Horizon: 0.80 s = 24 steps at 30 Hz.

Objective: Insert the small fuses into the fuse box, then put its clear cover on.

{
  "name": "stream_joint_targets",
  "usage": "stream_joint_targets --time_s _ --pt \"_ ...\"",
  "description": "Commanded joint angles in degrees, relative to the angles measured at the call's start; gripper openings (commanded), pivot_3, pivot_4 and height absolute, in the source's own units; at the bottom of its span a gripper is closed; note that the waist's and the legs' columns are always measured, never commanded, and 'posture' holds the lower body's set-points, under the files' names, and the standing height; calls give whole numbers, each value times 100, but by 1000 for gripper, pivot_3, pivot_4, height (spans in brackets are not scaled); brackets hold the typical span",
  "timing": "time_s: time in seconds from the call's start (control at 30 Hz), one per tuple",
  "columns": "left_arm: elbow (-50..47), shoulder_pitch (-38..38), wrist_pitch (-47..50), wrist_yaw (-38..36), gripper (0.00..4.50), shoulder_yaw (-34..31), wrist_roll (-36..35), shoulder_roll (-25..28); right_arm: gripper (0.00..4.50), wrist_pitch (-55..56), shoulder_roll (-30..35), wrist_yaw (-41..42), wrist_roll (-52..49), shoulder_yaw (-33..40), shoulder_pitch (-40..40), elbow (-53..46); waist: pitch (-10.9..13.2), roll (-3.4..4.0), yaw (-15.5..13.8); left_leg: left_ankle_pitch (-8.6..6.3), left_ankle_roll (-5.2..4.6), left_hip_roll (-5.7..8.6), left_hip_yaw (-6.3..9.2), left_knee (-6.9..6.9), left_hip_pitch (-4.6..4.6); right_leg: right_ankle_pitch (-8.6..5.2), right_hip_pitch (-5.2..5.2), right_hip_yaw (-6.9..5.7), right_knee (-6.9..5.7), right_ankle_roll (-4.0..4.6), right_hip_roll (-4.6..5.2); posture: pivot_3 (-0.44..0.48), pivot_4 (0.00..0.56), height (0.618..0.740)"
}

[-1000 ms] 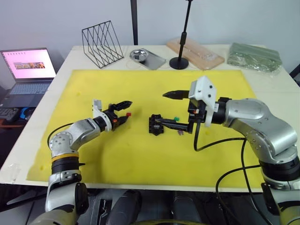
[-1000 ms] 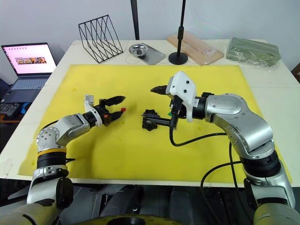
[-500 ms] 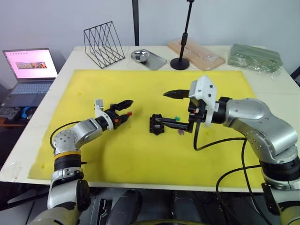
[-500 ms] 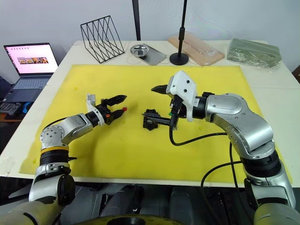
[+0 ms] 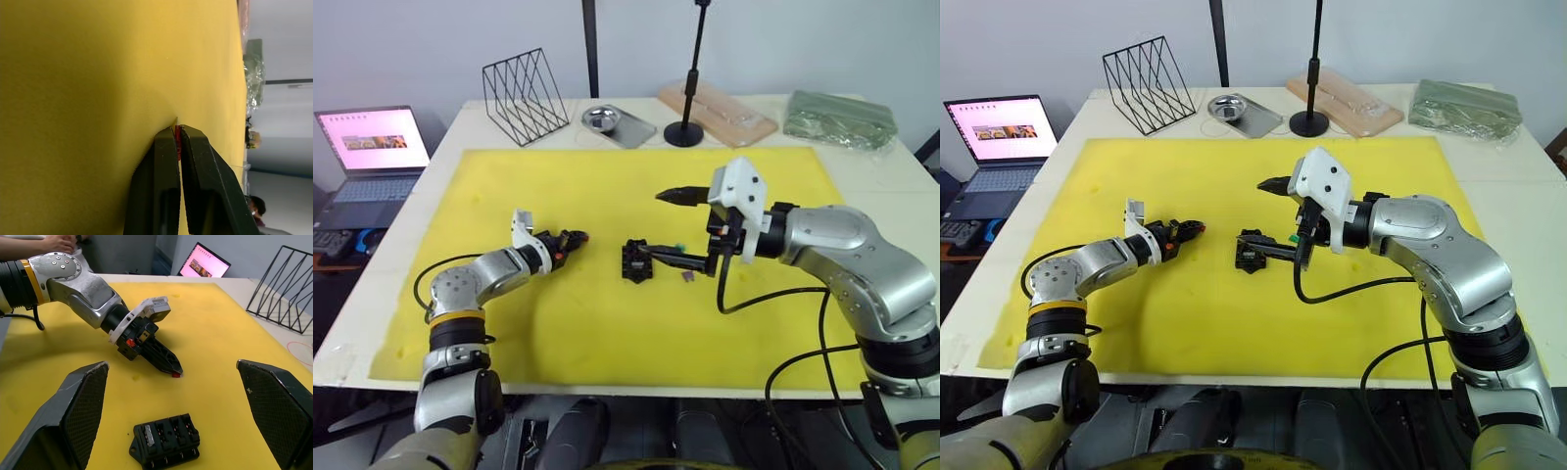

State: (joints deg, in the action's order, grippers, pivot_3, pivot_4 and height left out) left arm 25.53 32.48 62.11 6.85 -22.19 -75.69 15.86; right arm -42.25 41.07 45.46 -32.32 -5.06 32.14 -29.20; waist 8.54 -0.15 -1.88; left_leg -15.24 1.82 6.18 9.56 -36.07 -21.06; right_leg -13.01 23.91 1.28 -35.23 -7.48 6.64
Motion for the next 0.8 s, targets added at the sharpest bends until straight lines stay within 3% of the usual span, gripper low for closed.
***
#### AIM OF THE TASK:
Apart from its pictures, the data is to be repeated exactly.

#### RESULT OF THE TASK:
Horizon: 0.80 s = 24 steps at 30 Hz.

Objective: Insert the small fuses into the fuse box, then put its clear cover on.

{
  "name": "stream_joint_targets",
  "usage": "stream_joint_targets --time_s _ --pt \"_ ...\"",
  "description": "Commanded joint angles in degrees, relative to the angles measured at the call's start; gripper openings (commanded), pivot_3, pivot_4 and height absolute, in the source's own units; at the bottom of its span a gripper is closed; note that the waist's and the legs' columns are always measured, never commanded, and 'posture' holds the lower body's set-points, under the files' names, and the standing height; calls give whole numbers, each value times 100, but by 1000 for gripper, pivot_3, pivot_4, height (spans in brackets are not scaled); brackets hold the typical span",
  "timing": "time_s: time in seconds from the call's start (control at 30 Hz), one per tuple",
  "columns": "left_arm: elbow (-50..47), shoulder_pitch (-38..38), wrist_pitch (-47..50), wrist_yaw (-38..36), gripper (0.00..4.50), shoulder_yaw (-34..31), wrist_roll (-36..35), shoulder_roll (-25..28); right_arm: gripper (0.00..4.50), wrist_pitch (-55..56), shoulder_roll (-30..35), wrist_yaw (-41..42), wrist_roll (-52..49), shoulder_yaw (-33..40), shoulder_pitch (-40..40), elbow (-53..46); waist: pitch (-10.9..13.2), roll (-3.4..4.0), yaw (-15.5..13.8); left_leg: left_ankle_pitch (-8.6..6.3), left_ankle_roll (-5.2..4.6), left_hip_roll (-5.7..8.6), left_hip_yaw (-6.3..9.2), left_knee (-6.9..6.9), left_hip_pitch (-4.6..4.6); right_leg: right_ankle_pitch (-8.6..5.2), right_hip_pitch (-5.2..5.2), right_hip_yaw (-6.9..5.7), right_knee (-6.9..5.7), right_ankle_roll (-4.0..4.6), right_hip_roll (-4.6..5.2); posture: pivot_3 (-0.44..0.48), pivot_4 (0.00..0.56), height (0.618..0.740)"
}

[-1000 ms] 
[-1000 ms] 
[-500 ms] 
[-500 ms] 
[+0 ms] 

State: (joints deg, in the action's order, grippers, pivot_3, pivot_4 and height left out) left arm 25.53 32.48 62.11 6.85 -22.19 -75.69 15.86; right arm -42.25 41.07 45.46 -32.32 -5.06 32.14 -29.20; waist 8.54 -0.15 -1.88; left_leg -15.24 1.82 6.18 9.56 -36.07 -21.06; right_leg -13.01 23.91 1.28 -35.23 -7.48 6.64
Motion for the next 0.8 s, targets added at the sharpest bends until straight lines stay within 3% of the usual span, gripper low for closed.

This exercise is now fully answered.